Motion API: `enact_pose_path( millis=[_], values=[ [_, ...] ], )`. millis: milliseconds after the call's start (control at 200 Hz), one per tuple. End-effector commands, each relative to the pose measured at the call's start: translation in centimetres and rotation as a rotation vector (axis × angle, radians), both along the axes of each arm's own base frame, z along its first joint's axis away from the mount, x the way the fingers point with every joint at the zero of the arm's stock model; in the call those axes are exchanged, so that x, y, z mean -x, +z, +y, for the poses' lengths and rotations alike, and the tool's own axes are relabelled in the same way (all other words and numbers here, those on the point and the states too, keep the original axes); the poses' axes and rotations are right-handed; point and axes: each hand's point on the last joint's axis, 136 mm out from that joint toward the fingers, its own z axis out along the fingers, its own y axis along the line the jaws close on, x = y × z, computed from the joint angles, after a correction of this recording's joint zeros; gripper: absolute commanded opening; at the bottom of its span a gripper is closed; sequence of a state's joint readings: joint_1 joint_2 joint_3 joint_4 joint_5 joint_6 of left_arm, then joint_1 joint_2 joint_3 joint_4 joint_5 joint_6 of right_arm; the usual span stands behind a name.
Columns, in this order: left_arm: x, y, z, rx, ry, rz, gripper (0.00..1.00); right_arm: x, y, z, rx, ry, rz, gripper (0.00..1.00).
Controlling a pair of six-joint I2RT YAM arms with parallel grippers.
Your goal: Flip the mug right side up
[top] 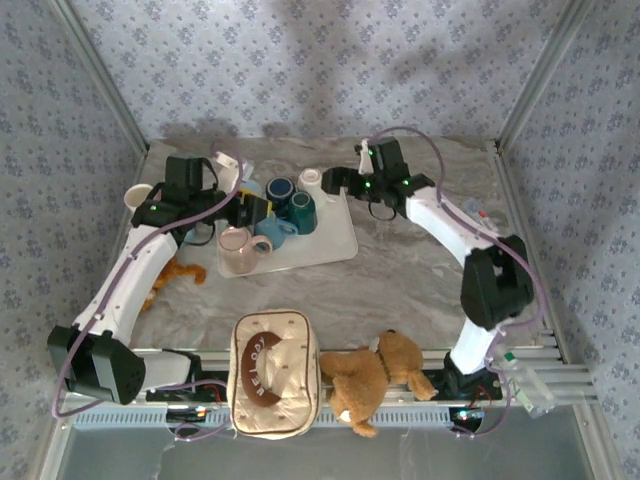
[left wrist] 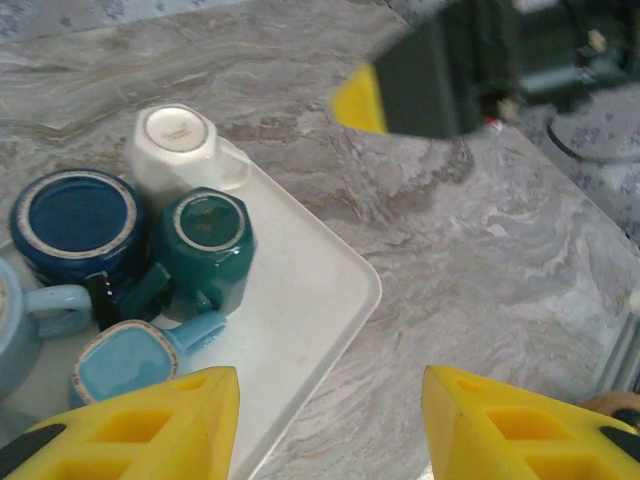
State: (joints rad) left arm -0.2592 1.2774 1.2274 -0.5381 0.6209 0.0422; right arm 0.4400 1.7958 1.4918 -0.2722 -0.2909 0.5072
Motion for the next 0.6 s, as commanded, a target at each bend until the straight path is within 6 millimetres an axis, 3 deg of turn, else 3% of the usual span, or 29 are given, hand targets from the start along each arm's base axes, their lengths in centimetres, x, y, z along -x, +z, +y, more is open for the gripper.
enact_pose_path(
  millis=[0,255,595],
  values=[
    [0.6,0.2,-0.8,-0.01,-0.053,-0.009,0.51,-1.6,-2.1,0.5,0.033,-0.085,0.13,1.0],
    [0.4,-0.4,-1.0,-0.02,-0.049,0.012,0.52,-5.3,-4.9,2.9,0.141,-0.121,0.175,1.0],
    [0.2,-1.5,-0.9,-0.06,-0.039,0.021,0.53,-8.0,-7.1,4.2,0.306,-0.112,0.135,1.0]
  ],
)
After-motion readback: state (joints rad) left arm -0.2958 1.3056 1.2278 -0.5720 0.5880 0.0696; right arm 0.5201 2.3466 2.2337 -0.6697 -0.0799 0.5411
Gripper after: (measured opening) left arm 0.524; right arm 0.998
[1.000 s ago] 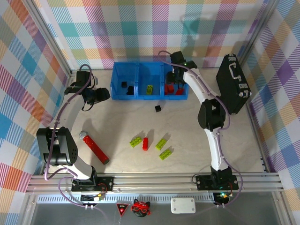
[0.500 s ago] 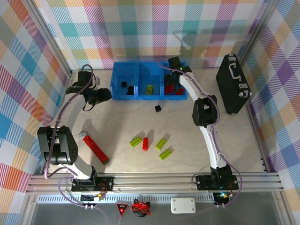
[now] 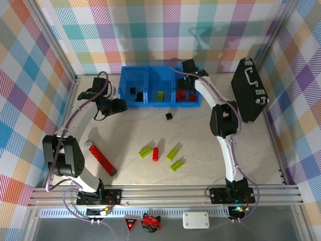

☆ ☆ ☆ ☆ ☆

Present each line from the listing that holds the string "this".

Motion API: `enact_pose_path( millis=[_], values=[ [_, ...] ], )`. millis: milliseconds after the call's start (control at 200 Hz), one per tuple. End-effector commands, each relative to the pose measured at the call's start: translation in centimetres and rotation as a rotation vector (axis × angle, radians), both along the axes of each arm's own base frame, z along its first joint's axis away from the mount, x the way the fingers point with every joint at the zero of the arm's stock model; in the call those axes are exchanged, so that x, y, z mean -x, +z, +y, for the poses' lengths and rotations alike, and the tool's own axes are relabelled in the same way (all other words and numbers here, those on the point and the states too, keep the original axes); the poses' axes and rotations are right-handed; point and axes: each hand's point on the last joint's axis, 136 mm out from that joint toward the fingers, its own z axis out along the fingers, its own y axis along the line the jaws close on, x = y × z, computed from the joint angles, after a correction of this recording's joint zeros; gripper: absolute commanded opening; at the bottom of its span a gripper is closed; sequence of a state's joint readings: joint_1 joint_2 joint_3 joint_4 joint_5 joint_6 of left_arm, then joint_1 joint_2 joint_3 joint_4 joint_5 joint_6 of right_arm; the usual span stands behind a name.
Columns, in this order: left_arm: x, y, z, rx, ry, rz, gripper (0.00..1.00); right_arm: x, y, z, rx, ry, rz, gripper (0.00..1.00).

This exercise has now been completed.